If you said true to any of the above, Kelly has news for you. In a closely argued book which isn't without a sense of humor, the author sets out to put the record straight, and the gasps from the cheap seats are quite audible.

Now, just to be clear, we're not talking about some Biblicist text-banger who has discovered a “new truth.” This is a serious historical account of how we came to believe what we do about Satan. And according to Kelly, most of the things we think we know about the devil are creations of the Church Fathers, especially Justin Martyr, Origen and Tertullian. And that includes a lot of detail that Herbert Armstrong taught. Kelly doesn't mention Armstrong, but anyone who has read the literature will see that, for example, much of that “new truth” in his booklet “Did God Create a Devil?” was lifted directly from impeccably Catholic sources. Kelly argues that these views were then read back into the Bible, or “retro-fitted.” Put another way, it doesn't really say what most of us assume it does... and he proceeds to make a strong case.
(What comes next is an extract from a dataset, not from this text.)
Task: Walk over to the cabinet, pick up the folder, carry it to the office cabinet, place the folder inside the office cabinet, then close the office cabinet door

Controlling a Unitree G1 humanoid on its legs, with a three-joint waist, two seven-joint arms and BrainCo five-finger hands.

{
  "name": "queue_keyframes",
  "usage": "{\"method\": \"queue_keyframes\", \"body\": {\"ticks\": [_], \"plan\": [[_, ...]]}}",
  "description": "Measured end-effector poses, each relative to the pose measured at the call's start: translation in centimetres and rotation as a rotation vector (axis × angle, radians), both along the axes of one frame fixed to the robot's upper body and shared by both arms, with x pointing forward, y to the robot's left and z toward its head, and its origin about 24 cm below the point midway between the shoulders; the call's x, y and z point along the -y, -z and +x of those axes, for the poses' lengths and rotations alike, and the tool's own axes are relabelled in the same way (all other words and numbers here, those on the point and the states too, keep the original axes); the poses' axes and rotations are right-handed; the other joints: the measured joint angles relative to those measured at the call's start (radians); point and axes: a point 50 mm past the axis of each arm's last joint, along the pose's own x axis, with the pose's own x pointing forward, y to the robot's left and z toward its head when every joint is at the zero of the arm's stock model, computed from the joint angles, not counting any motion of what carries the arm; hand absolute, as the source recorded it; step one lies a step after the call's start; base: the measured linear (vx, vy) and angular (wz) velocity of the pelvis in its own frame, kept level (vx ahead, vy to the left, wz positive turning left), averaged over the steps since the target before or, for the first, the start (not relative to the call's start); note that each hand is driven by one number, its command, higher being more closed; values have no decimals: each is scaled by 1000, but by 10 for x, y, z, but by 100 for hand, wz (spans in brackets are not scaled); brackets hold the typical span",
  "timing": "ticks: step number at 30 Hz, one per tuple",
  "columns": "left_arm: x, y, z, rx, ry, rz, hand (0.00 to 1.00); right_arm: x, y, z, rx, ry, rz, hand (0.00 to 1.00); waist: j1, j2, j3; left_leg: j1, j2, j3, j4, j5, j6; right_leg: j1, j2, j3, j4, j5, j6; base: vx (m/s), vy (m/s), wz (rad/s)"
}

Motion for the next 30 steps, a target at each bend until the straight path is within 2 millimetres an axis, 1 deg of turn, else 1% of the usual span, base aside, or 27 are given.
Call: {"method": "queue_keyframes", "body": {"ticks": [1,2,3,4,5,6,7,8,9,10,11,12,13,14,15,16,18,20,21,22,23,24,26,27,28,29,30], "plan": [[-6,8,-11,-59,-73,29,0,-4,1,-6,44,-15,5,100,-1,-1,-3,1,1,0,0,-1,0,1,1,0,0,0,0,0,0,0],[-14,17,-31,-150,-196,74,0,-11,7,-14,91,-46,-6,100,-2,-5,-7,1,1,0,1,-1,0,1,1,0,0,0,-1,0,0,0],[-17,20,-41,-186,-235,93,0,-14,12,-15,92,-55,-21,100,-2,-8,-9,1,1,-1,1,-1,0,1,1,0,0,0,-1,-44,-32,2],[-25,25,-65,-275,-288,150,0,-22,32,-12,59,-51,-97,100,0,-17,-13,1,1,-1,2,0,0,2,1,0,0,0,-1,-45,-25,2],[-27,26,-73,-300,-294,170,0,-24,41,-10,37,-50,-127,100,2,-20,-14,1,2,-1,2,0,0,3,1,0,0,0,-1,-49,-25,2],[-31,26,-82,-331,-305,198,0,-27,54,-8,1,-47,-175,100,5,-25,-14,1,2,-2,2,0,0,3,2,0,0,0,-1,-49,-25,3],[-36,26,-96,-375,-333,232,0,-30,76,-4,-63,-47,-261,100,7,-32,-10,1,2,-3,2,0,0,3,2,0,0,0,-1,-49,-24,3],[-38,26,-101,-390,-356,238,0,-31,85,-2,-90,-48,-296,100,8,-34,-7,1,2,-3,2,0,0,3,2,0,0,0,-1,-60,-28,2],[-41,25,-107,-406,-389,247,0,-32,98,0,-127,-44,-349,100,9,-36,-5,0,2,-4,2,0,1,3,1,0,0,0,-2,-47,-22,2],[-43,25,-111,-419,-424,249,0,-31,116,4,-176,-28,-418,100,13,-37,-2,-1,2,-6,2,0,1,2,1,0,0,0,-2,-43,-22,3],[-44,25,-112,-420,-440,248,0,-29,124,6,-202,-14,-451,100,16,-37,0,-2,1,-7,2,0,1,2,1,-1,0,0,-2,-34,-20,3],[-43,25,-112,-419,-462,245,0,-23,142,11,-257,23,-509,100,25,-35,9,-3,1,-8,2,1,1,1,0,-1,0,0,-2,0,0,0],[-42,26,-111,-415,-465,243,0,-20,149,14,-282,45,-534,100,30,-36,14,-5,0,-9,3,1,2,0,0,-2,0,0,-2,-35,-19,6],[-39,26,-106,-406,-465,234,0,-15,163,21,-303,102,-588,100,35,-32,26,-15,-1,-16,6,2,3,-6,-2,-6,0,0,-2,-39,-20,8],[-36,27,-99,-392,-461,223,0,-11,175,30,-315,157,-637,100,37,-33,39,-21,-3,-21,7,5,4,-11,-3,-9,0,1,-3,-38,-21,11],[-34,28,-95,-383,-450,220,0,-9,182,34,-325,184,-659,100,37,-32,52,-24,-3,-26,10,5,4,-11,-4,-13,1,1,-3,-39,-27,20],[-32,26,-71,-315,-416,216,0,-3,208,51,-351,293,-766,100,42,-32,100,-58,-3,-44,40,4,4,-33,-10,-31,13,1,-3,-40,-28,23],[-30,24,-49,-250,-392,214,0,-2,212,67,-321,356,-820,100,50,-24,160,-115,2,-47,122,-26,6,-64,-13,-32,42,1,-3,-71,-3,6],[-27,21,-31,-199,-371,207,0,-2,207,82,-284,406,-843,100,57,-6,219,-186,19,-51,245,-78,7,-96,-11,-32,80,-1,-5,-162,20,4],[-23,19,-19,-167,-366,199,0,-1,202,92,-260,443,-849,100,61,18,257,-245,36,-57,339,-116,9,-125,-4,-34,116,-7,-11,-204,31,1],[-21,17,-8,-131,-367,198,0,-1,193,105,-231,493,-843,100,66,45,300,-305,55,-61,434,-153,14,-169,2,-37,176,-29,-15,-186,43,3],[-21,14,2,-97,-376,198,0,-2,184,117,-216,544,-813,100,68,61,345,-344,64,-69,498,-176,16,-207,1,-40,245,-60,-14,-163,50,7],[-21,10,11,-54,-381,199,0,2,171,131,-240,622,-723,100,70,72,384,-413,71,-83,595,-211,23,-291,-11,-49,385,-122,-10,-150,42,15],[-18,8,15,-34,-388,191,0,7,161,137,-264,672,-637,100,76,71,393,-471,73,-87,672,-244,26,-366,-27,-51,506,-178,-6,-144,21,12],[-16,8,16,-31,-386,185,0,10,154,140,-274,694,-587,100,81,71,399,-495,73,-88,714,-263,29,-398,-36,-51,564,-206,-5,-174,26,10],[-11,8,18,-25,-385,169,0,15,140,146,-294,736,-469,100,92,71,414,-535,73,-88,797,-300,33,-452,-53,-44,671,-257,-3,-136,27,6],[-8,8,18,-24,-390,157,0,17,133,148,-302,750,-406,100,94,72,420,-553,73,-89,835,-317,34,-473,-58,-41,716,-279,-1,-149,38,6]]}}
Kelly goes through every occasion where Satan or the devil (which he translates as a proper noun, Devil) appears in the Bible, and even takes the reader through a crash course on the influential books of Enoch, Jubilees and the Wisdom of Solomon. The Prince of Darkness emerges as an authorized agent of God, a kind of divine Tester, not a particularly nice one, but “just doing his job” as they say.

And who really is Lucifer if he isn't Satan? Well, maybe not who we think he is, and Kelly indulges in a fascinating bit of exegesis to demonstrate another possibility entirely.

This wide ranging book is a major broadside at traditional beliefs, and the surprise is just how traditional COG beliefs on this subject really are. It's sure to stir up a hornet's nest, or perhaps it would be more apt to say a devil of a fuss.

Tuesday, 26 December 2006

A COG Bible?


One of the scariest things I've heard of in recent days is Fred Coulter's plans to produce a “translation” of the whole Bible. Coulter, as you probably know, abandoned the ministry of the WCG in the late 70s to establish the Biblical Church of God which swiftly sank without trace. Fred then founded the Christian Biblical Church of God.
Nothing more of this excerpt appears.